MATERIAL PROVIDED |
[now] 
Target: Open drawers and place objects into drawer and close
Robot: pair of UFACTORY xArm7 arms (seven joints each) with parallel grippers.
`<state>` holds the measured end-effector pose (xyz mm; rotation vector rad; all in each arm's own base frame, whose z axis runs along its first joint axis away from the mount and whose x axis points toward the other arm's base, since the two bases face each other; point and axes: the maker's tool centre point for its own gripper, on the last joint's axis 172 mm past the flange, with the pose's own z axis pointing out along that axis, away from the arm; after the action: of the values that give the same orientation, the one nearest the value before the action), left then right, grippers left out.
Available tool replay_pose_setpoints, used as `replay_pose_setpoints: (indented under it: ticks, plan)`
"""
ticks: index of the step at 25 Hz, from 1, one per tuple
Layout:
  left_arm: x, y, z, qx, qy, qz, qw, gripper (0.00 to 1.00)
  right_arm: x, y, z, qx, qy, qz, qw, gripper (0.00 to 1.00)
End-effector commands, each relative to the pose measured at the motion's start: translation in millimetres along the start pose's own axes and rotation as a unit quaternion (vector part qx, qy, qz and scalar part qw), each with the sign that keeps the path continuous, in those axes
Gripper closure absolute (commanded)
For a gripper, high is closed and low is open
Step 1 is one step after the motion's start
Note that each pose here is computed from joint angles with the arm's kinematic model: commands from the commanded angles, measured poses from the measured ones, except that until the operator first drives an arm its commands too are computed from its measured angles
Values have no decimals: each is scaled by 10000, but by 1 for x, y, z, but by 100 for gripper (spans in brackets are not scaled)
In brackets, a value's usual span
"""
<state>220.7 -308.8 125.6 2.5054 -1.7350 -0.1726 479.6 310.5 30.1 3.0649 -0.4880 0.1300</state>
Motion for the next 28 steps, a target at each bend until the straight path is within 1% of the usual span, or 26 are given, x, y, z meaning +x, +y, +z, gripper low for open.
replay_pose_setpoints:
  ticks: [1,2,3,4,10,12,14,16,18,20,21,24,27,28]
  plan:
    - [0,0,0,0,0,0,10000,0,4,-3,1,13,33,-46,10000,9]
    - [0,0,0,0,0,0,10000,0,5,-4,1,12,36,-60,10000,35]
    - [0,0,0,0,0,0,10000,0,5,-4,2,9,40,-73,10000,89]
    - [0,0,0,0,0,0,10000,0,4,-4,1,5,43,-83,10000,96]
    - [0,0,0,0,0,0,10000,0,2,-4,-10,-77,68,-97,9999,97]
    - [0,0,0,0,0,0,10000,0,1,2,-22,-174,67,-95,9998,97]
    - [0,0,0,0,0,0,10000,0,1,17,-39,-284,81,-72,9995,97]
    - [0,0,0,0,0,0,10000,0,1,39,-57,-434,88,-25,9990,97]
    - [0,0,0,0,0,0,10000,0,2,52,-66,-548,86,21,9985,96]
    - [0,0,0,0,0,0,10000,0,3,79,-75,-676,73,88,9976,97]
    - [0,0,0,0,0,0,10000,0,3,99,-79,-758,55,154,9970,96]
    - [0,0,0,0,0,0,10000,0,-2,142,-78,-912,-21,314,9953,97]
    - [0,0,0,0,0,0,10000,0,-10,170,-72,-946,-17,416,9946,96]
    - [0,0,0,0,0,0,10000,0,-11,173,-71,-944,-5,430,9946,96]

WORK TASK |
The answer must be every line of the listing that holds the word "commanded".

RESPONSE AREA |
Gripper closure absolute (commanded)
Note that each pose here is computed from joint angles with the arm's kinematic model: commands from the commanded angles, measured poses from the measured ones, except that until the operator first drives an arm its commands too are computed from its measured angles

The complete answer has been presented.